Between multiple Storager servers within the server. Let's look at how the Fastdfs file system developer describes the synchronization mechanism (from Chinaunix):


Storage server does not appear in the configuration file for tracker server, and all tracker servers are listed in the configuration file for storage server.

This determines that the connection between storage server and Tracker server is initiated by storage server, and storage server initiates a thread for each tracker server

to connect and communicate .


Tracker server saves storage groupings and storage servers under each group in memory and connects to its own storage server and its groupings

Saved to a file so that storage related information can be obtained directly from the local disk the next time the service is restarted. Storage server records all the servers in the group in memory,

and logs the server information to a file. Tracker server and Storage server synchronize storage server list with each other:


1. If the state of a new storage server or storage server is increased within a group, tracker server will storage the server column

The table is synchronized to all storage servers within the group. Take the new storage server as an example, because the newly joined storage server Active connection Tracker Server,tracker

When server discovers a new storage server join, it returns all storage servers in the group to the newly joined storage server and re-storage the group

The server list is returned to other storage servers within the group;

2. If a new tracker Server,storage server is added to the tracker server, the storage server returned by the tracker server is found

The list is less than the native record, and the storage server that is not on the tracker server is synchronized to the tracker server.


Storage servers within the same group are peers, and file uploads, deletions, and so on can be performed on any of the storage servers. File synchronization

Only between storage servers in the same group, using push mode, where the source server synchronizes to the target server. Take file upload as an example, assuming that there are 3 storage in a group

Server A, B, and C, file F is uploaded to Server B, and B synchronizes file F to the remaining two servers A and C. We might as well upload the file F to Server B as the source of the operation.
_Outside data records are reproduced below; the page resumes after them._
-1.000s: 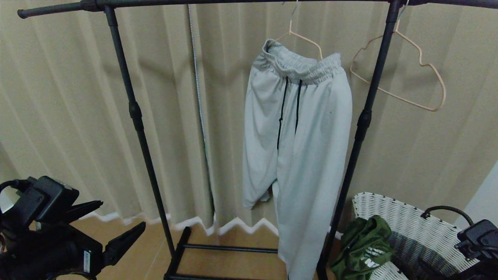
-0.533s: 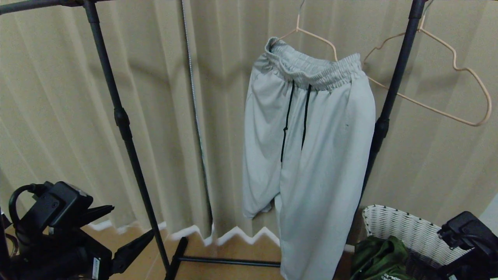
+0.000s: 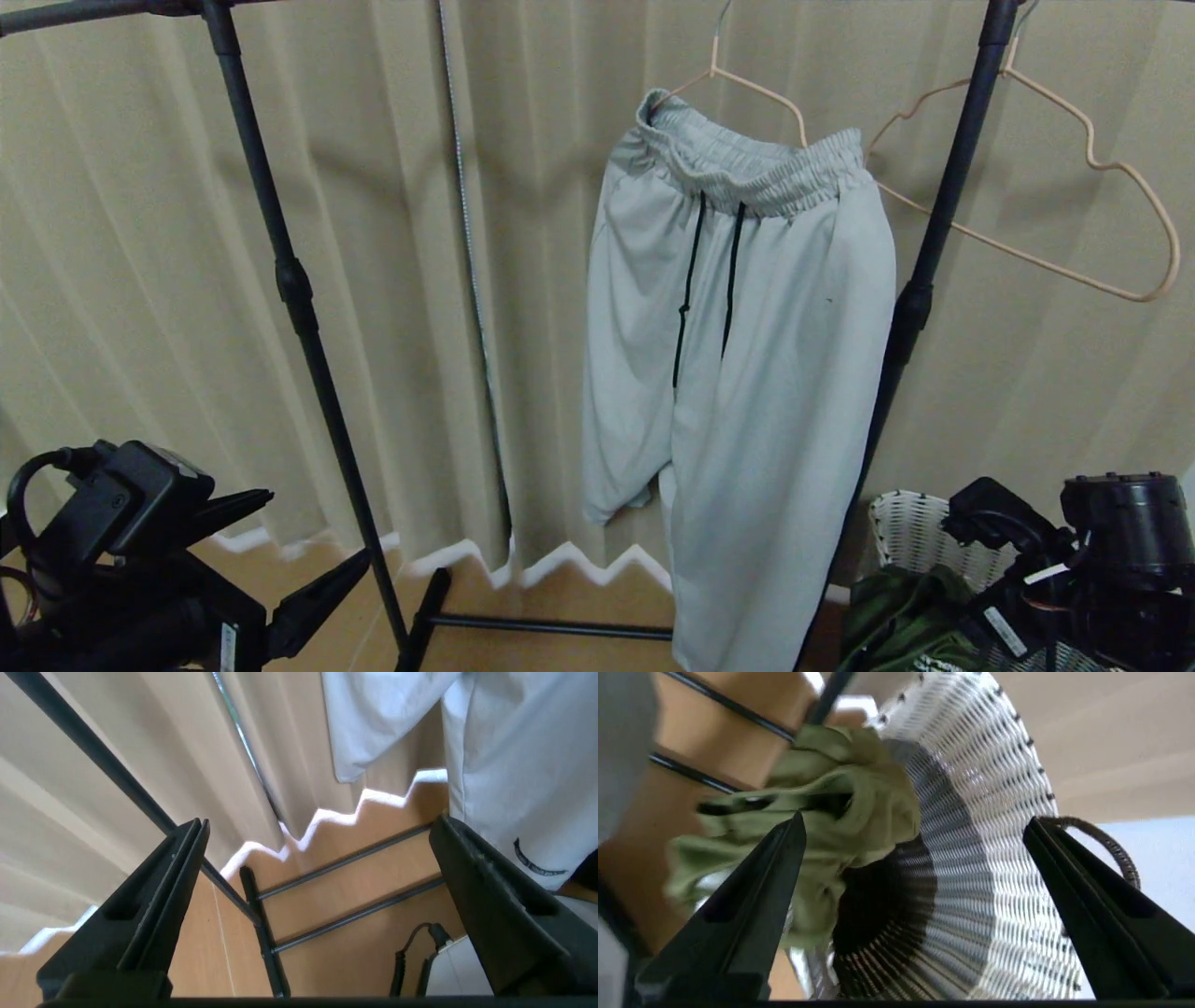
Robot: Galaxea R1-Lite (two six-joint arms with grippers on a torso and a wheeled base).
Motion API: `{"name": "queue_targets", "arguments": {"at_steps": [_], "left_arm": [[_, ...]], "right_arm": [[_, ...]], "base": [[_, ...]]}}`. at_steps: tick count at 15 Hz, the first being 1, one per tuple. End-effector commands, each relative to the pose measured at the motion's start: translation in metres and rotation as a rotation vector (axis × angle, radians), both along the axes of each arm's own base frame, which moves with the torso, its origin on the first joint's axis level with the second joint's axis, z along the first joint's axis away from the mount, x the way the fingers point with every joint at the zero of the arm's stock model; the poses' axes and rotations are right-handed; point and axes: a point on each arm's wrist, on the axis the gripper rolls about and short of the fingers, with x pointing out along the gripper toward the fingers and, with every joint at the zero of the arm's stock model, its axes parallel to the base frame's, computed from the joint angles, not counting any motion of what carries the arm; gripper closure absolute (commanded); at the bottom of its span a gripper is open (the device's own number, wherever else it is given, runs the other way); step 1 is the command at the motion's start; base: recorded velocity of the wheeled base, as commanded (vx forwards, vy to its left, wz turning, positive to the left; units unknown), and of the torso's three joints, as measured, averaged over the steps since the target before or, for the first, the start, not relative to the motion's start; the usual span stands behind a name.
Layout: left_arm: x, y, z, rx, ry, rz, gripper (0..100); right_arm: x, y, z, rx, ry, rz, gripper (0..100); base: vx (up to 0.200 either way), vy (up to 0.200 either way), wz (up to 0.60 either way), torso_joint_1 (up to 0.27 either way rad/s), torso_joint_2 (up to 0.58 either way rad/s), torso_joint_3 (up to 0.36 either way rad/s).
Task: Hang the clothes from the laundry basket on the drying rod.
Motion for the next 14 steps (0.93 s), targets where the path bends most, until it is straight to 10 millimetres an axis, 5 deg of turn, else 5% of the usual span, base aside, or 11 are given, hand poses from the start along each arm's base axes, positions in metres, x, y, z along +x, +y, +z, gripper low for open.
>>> {"name": "queue_targets", "arguments": {"at_steps": [1,14], "left_arm": [[-0.001,0.001,-0.001,0.001,0.002,0.002,0],[0.000,0.000,-0.002,0.004,0.006,0.001,0]], "right_arm": [[0.010,-0.001,-0.015,-0.020,0.065,-0.019,0],[0.042,-0.013,-0.035,-0.015,0.010,-0.084,0]], "base": [[0.000,0.000,0.00,0.000,0.00,0.000],[0.000,0.000,0.00,0.000,0.00,0.000]]}}
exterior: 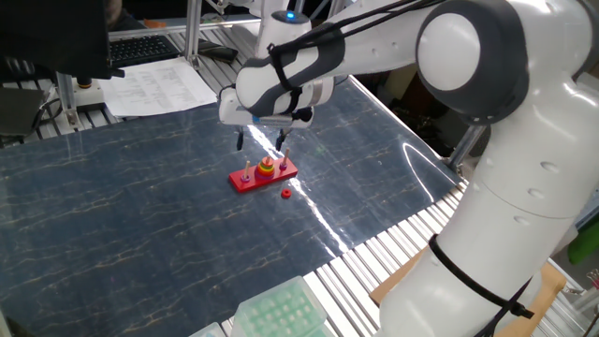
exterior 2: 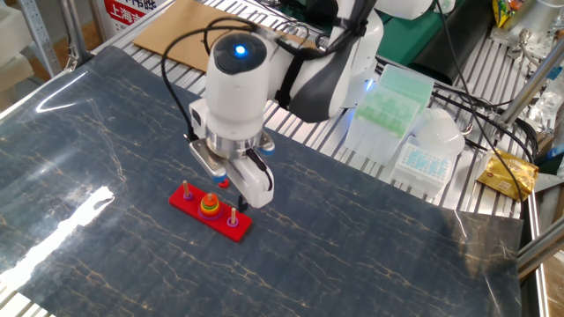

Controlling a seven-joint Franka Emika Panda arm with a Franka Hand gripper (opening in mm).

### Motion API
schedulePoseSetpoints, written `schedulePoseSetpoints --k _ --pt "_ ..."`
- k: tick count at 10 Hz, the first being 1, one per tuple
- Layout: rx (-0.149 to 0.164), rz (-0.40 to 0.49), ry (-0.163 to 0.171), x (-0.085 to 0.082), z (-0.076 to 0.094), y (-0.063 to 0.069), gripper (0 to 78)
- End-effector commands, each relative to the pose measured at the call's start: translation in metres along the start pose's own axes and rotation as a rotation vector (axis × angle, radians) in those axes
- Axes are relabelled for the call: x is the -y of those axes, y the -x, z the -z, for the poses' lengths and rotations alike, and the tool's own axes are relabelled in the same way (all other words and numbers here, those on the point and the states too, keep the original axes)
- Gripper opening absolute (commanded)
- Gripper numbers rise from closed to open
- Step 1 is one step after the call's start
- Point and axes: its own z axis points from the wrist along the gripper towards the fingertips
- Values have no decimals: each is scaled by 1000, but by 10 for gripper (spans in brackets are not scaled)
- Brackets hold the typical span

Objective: Take out one Hanoi block and throw it aside

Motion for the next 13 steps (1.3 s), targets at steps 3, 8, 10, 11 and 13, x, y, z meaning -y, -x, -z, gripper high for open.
schedulePoseSetpoints --k 3,8,10,11,13 --pt "-12 55 -4 19 9 4 774" --pt "-17 72 -2 21 8 5 774" --pt "-20 66 0 21 8 5 774" --pt "-18 60 1 21 9 6 774" --pt "-20 65 3 21 9 6 774"
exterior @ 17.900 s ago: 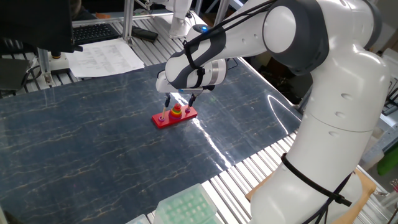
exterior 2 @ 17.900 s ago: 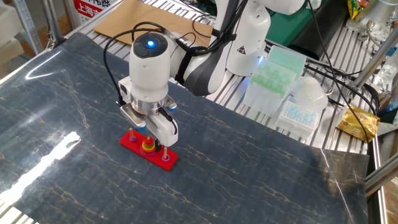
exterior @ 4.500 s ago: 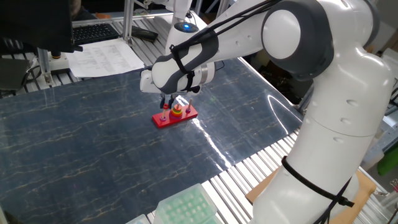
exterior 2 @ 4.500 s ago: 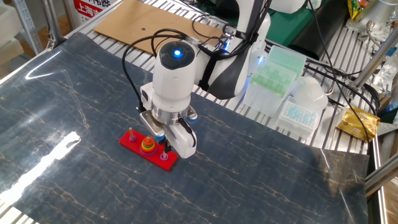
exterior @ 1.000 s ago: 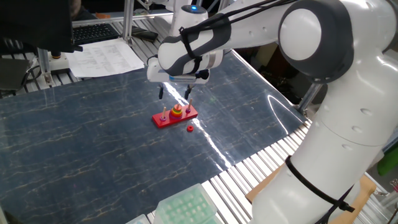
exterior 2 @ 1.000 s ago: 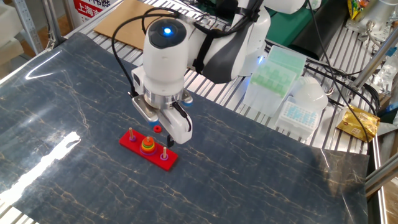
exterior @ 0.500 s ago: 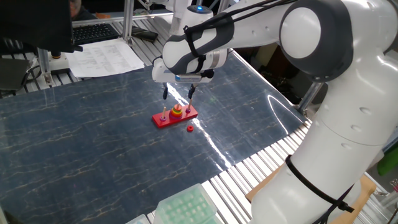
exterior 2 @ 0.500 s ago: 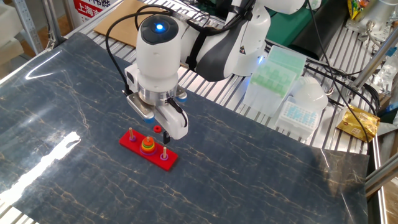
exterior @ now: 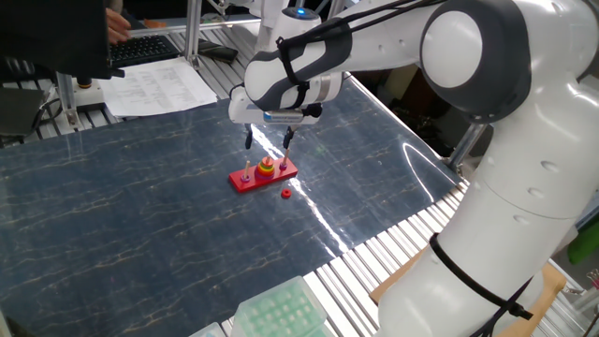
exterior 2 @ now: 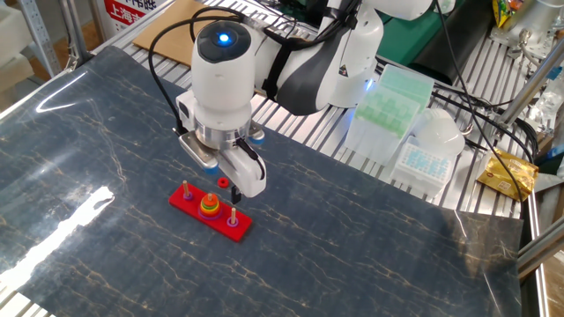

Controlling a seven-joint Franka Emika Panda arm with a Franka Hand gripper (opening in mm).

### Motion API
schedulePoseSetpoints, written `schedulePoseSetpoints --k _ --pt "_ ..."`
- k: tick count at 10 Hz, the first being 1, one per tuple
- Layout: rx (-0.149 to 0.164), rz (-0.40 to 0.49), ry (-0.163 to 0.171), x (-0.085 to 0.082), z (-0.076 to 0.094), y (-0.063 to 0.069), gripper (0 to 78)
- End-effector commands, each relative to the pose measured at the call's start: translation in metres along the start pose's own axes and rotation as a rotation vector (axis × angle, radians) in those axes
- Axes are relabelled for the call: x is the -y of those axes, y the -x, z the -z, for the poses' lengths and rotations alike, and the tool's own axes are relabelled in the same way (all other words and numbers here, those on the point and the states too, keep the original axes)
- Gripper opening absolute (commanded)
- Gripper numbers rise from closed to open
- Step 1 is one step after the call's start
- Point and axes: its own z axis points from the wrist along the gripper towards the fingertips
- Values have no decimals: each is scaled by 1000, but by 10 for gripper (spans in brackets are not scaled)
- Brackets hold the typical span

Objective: Take out one Hanoi block and throw it aside

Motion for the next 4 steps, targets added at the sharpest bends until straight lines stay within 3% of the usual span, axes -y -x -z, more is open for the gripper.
schedulePoseSetpoints --k 1,4 --pt "1 13 3 0 3 1 774" --pt "3 21 1 0 4 1 774"
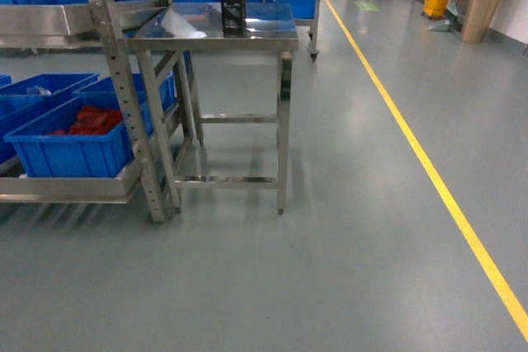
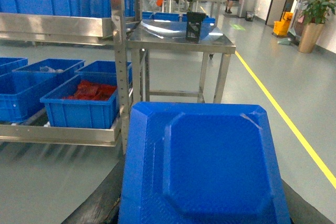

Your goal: Sort blue parts and orange caps into right shelf containers

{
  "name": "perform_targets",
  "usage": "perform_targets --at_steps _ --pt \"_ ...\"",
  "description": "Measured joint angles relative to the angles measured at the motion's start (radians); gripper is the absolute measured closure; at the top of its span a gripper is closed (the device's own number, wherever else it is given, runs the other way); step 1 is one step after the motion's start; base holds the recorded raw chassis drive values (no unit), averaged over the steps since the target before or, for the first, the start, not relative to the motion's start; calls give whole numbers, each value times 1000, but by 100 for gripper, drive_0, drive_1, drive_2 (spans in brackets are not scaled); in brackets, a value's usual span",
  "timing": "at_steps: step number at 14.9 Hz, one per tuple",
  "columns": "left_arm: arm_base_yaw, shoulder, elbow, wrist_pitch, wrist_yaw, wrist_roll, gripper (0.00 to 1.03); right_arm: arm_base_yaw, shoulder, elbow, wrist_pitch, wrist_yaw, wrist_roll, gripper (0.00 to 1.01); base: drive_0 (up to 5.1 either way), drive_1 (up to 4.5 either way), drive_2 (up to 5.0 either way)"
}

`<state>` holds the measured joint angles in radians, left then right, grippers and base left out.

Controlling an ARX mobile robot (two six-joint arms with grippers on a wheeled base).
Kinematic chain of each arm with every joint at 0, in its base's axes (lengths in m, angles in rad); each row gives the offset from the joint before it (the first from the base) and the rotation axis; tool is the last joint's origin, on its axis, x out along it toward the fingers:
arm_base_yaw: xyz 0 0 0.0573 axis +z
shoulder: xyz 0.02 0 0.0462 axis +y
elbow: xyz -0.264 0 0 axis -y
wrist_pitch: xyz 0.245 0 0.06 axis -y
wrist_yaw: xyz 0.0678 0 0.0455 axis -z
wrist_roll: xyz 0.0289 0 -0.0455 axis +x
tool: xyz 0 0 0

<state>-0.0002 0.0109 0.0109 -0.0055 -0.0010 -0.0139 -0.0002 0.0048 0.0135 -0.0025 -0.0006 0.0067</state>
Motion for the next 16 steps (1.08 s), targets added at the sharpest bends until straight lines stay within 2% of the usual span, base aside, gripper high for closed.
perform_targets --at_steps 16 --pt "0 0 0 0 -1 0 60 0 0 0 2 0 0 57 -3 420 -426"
The f file on Server B is the source data, and the file F is synchronized to server A and C for backup operations, the F file on a and C is the backup data. The synchronization rules are summarized as follows:


1. Synchronize only between storage servers in this group;

2. The source data needs to be synchronized, the backup data does not need to be synchronized again, otherwise it constitutes a loop;

3. The exception to the second rule above is that when a new storage server is added, all data already available from an existing storage server (including source data and

Backup data) to the new server;


Storage server has 7 states, as follows:

# Fdfs_storage_status_init: Initialization, not yet available source server for synchronizing existing data

# Fdfs_storage_status_wait_sync: Waiting for synchronization, the source server has been synchronized with the existing data

# fdfs_storage_status_syncing: In sync

# fdfs_storage_status_deleted: Deleted, the server is removed from this group (note: The functionality of this state has not yet been implemented)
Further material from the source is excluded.